Plant melatonin research is a rapidly developing field. A variety of isoforms of melatonin's biosynthetic enzymes are present in different plants. Due to the different origins, they exhibit independent responses to the variable environmental stimuli. The locations for melatonin biosynthesis in plants are chloroplasts and mitochondria. These organelles have inherited their melatonin biosynthetic capacities from their bacterial ancestors. Under ideal conditions, chloroplasts are the main sites of melatonin biosynthesis. If the chloroplast pathway is blocked for any reason, the mitochondrial pathway will be activated for melatonin biosynthesis to maintain its production.
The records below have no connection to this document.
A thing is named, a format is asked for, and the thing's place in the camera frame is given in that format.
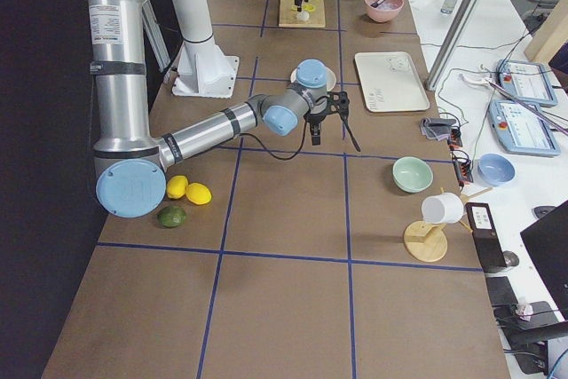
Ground white camera post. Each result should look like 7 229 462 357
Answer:
172 0 240 99

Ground blue bowl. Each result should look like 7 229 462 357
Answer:
477 154 516 186

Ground yellow lemon left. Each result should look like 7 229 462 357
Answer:
166 175 189 200

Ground blue teach pendant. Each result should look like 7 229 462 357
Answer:
497 59 558 107
488 100 560 157

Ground pink bowl with ice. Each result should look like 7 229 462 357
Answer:
364 0 405 23

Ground black monitor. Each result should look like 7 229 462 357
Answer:
521 201 568 316

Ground wooden mug tree stand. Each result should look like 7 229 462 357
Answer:
403 187 493 263

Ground cream round plate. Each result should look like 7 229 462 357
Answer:
290 61 336 91

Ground far blue teach pendant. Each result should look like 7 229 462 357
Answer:
497 59 558 107

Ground yellow lemon right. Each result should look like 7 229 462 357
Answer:
185 182 212 205

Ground yellow lemon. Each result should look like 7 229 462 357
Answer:
166 175 189 200
185 182 212 205

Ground black computer mouse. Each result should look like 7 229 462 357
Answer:
533 205 556 218

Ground grey folded cloth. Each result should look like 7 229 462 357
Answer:
420 117 457 141

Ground white reacher grabber tool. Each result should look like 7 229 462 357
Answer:
460 74 567 135

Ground wooden cutting board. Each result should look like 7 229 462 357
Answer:
279 0 326 28

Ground green bowl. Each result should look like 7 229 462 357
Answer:
392 156 433 193

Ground near blue teach pendant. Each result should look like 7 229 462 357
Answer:
488 100 560 157

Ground black box white label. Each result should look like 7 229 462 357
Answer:
465 201 507 273

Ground black orange cable hub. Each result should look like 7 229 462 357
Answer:
447 127 473 188

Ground cream bear tray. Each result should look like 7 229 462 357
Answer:
354 51 430 113

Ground aluminium frame post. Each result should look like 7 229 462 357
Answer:
425 0 480 91

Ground white mug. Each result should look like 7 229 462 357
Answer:
421 193 464 224
Melatonin metabolism in plants is a less studied field; its metabolism is quite different from that of animals even though they share similar metabolites. Several new enzymes for melatonin metabolism in plants have been cloned and these enzymes are absent in animals. It seems that the 2-hydroxymelatonin is a major metabolite of melatonin in plants and its level is ~400-fold higher than that of melatonin. In the current article, from an evolutionary point of view, we update the information on plant melatonin biosynthesis and metabolism. This review will help the reader to understand the complexity of these processes and promote research enthusiasm in these fields.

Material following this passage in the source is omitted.